(THE TASK): Each record below needs to be retyped exactly.

(Items from a dataset)
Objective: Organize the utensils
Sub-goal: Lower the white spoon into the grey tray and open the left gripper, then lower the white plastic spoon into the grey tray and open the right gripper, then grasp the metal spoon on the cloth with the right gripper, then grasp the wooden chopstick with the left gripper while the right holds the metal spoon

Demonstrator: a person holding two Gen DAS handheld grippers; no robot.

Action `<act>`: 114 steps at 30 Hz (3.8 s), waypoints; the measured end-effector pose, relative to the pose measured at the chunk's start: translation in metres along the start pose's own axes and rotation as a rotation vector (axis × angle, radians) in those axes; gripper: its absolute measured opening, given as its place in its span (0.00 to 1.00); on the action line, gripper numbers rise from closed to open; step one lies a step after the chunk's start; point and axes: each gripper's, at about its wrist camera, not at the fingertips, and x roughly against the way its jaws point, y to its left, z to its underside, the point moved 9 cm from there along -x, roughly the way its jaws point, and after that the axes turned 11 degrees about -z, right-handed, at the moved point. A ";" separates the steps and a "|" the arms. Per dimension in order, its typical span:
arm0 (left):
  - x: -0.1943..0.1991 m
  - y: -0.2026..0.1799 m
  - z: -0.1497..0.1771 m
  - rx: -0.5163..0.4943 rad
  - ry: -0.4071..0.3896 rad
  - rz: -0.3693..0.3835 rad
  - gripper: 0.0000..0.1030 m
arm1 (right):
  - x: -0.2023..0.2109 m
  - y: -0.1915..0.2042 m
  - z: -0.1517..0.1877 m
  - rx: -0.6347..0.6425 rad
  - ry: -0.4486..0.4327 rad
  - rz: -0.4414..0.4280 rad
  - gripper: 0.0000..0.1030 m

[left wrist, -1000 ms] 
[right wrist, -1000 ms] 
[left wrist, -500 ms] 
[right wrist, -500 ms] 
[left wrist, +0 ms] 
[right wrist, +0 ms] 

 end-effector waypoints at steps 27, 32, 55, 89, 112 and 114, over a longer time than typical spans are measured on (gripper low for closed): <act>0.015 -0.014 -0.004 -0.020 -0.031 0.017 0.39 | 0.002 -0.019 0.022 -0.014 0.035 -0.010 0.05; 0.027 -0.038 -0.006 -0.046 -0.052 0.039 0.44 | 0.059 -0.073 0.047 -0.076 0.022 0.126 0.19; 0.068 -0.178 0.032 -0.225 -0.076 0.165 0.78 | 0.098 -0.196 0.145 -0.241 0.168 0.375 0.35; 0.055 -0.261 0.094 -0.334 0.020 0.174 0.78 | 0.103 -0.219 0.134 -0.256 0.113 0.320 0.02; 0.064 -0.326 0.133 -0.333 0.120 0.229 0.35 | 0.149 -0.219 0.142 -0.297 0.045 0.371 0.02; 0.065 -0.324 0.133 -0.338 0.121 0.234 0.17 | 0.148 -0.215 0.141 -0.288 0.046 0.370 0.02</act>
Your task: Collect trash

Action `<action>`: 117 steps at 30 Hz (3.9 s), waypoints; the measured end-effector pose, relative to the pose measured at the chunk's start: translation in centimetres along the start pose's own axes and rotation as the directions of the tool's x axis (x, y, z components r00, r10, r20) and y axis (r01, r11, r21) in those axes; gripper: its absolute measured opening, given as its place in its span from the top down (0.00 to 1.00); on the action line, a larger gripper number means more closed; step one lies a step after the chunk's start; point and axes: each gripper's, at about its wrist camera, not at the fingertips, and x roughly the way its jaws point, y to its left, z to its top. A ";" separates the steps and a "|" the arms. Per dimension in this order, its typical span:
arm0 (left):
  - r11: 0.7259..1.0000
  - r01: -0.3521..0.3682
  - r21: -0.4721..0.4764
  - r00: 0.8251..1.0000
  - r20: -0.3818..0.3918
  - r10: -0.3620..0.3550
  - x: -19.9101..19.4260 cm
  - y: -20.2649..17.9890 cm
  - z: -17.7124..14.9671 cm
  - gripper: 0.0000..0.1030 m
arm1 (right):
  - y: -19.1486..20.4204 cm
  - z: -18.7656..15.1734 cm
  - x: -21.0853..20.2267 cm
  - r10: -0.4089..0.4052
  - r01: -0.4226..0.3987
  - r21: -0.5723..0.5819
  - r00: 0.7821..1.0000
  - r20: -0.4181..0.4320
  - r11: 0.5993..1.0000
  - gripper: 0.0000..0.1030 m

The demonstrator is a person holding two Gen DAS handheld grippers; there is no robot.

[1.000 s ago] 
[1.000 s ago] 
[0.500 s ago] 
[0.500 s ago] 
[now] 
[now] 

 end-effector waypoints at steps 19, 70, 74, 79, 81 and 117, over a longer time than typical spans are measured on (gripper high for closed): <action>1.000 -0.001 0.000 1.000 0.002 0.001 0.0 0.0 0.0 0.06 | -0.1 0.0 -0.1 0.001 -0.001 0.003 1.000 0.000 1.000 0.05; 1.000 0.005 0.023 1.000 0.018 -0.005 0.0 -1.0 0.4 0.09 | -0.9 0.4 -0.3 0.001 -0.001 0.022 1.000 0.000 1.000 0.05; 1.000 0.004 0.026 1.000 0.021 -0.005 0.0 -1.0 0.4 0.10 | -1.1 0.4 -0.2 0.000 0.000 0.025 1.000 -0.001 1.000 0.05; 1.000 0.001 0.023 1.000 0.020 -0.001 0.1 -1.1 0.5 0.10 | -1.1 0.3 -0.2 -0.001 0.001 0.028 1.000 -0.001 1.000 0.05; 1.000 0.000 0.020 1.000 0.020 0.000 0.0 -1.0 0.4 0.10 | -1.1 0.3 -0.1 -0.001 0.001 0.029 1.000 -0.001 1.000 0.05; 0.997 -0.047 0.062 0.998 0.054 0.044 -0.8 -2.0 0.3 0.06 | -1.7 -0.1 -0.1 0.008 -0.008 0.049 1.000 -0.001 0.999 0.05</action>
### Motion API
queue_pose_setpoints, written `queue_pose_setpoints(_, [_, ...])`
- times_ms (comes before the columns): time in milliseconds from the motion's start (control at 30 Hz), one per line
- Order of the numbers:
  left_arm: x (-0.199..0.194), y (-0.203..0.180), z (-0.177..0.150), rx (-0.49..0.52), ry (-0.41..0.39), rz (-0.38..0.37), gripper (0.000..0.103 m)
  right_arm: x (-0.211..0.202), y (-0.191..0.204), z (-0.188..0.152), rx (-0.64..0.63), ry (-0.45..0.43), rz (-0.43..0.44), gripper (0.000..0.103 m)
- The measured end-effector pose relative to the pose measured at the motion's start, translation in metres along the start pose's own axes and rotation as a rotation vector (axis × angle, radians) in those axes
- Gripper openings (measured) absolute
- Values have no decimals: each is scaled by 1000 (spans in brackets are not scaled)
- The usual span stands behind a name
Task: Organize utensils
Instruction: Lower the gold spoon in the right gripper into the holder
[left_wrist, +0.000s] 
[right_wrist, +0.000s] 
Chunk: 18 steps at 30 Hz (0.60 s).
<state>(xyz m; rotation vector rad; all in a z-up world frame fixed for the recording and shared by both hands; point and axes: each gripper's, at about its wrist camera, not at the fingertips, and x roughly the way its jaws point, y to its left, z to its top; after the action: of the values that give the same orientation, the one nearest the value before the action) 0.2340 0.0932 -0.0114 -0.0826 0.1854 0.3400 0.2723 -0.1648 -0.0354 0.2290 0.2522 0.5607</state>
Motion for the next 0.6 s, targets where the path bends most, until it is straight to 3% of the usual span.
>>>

(REPLY TO THE TASK):
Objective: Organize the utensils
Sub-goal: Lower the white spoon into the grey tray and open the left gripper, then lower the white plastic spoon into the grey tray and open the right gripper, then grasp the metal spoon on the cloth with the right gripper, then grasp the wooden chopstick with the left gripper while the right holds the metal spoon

Demonstrator: a person holding two Gen DAS handheld grippers; no robot.

Action `<act>`: 114 steps at 30 Hz (3.8 s), waypoints; the measured end-effector pose, relative to the pose measured at the chunk's start: translation in metres along the start pose's own axes and rotation as a rotation vector (axis × angle, radians) in those axes; gripper: its absolute measured opening, given as its place in its span (0.00 to 1.00); on the action line, gripper numbers rise from closed to open; step one lies a step after the chunk's start; point and axes: each gripper's, at about its wrist camera, not at the fingertips, and x roughly against the way its jaws point, y to its left, z to its underside, the point moved 9 cm from there along -x, roughly the way its jaws point, and after that the axes turned 11 degrees about -z, right-handed, at the moved point. A ";" separates the steps and a "|" the arms. Per dimension in order, its typical span:
arm0 (left):
  - x: -0.1943..0.1991 m
  - y: -0.2026..0.1799 m
  - z: -0.1497..0.1771 m
  - rx: -0.5163..0.4943 rad
  - ry: -0.4071..0.3896 rad
  - rz: -0.3693..0.3835 rad
  - gripper: 0.0000..0.1030 m
arm1 (right):
  - x: -0.2023..0.2109 m
  - y: -0.1915..0.2042 m
  - z: -0.1517..0.1877 m
  - rx: -0.6347..0.6425 rad
  - ry: -0.4486..0.4327 rad
  - rz: -0.4414..0.4280 rad
  - gripper: 0.0000..0.1030 m

[left wrist, -1000 ms] 
[right wrist, -1000 ms] 
[left wrist, -500 ms] 
[right wrist, -500 ms] 
[left wrist, +0 ms] 
[right wrist, +0 ms] 

 end-effector waypoints at steps 27, 32, 55, 89, 112 and 114, over a longer time than typical spans are measured on (gripper low for closed): <act>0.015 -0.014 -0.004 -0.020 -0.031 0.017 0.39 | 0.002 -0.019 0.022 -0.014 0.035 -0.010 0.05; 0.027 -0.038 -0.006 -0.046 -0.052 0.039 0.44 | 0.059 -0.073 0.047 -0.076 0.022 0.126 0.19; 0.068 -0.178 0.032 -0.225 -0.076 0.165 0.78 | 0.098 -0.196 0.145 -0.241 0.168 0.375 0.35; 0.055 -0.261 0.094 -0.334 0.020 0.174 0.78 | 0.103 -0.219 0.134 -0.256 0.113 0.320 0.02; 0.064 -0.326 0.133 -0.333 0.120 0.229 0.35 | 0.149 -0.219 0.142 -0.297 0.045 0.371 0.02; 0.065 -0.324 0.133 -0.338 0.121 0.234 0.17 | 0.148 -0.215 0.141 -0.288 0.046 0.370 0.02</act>
Your task: Collect trash

Action `<action>`: 117 steps at 30 Hz (3.9 s), waypoints; the measured end-effector pose, relative to the pose measured at the chunk's start: translation in centimetres along the start pose's own axes and rotation as the directions of the tool's x axis (x, y, z components r00, r10, r20) and y axis (r01, r11, r21) in those axes; gripper: its absolute measured opening, given as its place in its span from the top down (0.00 to 1.00); on the action line, a larger gripper number means more closed; step one lies a step after the chunk's start; point and axes: each gripper's, at about its wrist camera, not at the fingertips, and x roughly the way its jaws point, y to its left, z to its top. A ";" separates the steps and a "|" the arms. Per dimension in this order, its typical span:
arm0 (left):
  - r11: 0.7259..1.0000
  - r01: -0.3521..0.3682
  - r21: -0.4721..0.4764
  - r00: 0.8251..1.0000
  - r20: -0.3818..0.3918
  - r10: -0.3620..0.3550
  - x: -19.9101..19.4260 cm
  - y: -20.2649..17.9890 cm
  - z: -17.7124..14.9671 cm
  - gripper: 0.0000..0.1030 m
arm1 (right):
  - y: -19.1486..20.4204 cm
  - z: -18.7656..15.1734 cm
  - x: -21.0853..20.2267 cm
  - r10: -0.4089..0.4052
  - r01: -0.4226..0.3987
  - r21: -0.5723..0.5819
  - r00: 0.7821..1.0000
  - r20: -0.4181..0.4320
  - r11: 0.5993..1.0000
  - gripper: 0.0000..0.1030 m

The demonstrator is a person holding two Gen DAS handheld grippers; there is no robot.

[1.000 s ago] 
[1.000 s ago] 
[0.500 s ago] 
[0.500 s ago] 
[now] 
[now] 

 end-effector waypoints at steps 19, 70, 74, 79, 81 and 117, over a longer time than typical spans are measured on (gripper high for closed): <action>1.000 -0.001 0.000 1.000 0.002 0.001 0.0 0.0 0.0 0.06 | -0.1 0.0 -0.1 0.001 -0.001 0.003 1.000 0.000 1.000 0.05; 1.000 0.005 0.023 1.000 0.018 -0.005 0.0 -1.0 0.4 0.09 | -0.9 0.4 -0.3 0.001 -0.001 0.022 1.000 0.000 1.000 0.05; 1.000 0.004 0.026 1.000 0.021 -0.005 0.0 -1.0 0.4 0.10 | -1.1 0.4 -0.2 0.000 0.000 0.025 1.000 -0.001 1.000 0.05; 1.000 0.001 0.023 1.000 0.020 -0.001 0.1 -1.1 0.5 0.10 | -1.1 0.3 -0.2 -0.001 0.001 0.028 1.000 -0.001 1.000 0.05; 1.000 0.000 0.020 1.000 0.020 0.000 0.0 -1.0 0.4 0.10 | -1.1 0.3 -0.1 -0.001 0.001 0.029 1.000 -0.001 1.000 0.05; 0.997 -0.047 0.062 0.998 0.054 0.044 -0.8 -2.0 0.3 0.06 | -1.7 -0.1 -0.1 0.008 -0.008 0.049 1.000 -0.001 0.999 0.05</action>
### Motion API
queue_pose_setpoints, written `queue_pose_setpoints(_, [_, ...])`
- times_ms (comes before the columns): time in milliseconds from the motion's start (control at 30 Hz), one per line
- Order of the numbers:
  left_arm: x (-0.199..0.194), y (-0.203..0.180), z (-0.177..0.150), rx (-0.49..0.52), ry (-0.41..0.39), rz (-0.38..0.37), gripper (0.000..0.103 m)
  right_arm: x (-0.211..0.202), y (-0.191..0.204), z (-0.188..0.152), rx (-0.64..0.63), ry (-0.45..0.43), rz (-0.43..0.44), gripper (0.000..0.103 m)
- The measured end-effector pose relative to the pose measured at the motion's start, translation in metres along the start pose's own axes and rotation as a rotation vector (axis × angle, radians) in those axes
- Gripper openings (measured) absolute
- Values have no decimals: each is scaled by 1000 (spans in brackets are not scaled)
- The usual span stands behind a name
Task: Organize utensils
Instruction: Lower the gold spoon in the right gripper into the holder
[left_wrist, +0.000s] 
[right_wrist, +0.000s] 
Chunk: 18 steps at 30 Hz (0.60 s).
<state>(xyz m; rotation vector rad; all in a z-up world frame fixed for the recording and shared by both hands; point and axes: each gripper's, at about its wrist camera, not at the fingertips, and x roughly the way its jaws point, y to its left, z to its top; after the action: of the values that give the same orientation, the one nearest the value before the action) 0.2340 0.0932 -0.0114 -0.0826 0.1854 0.3400 0.2723 -0.1648 -0.0354 0.2290 0.2522 0.5607</state>
Motion for the next 0.6 s, targets where the path bends most, until it is straight to 3% of the usual span.
>>>

This is the complete output for the exercise.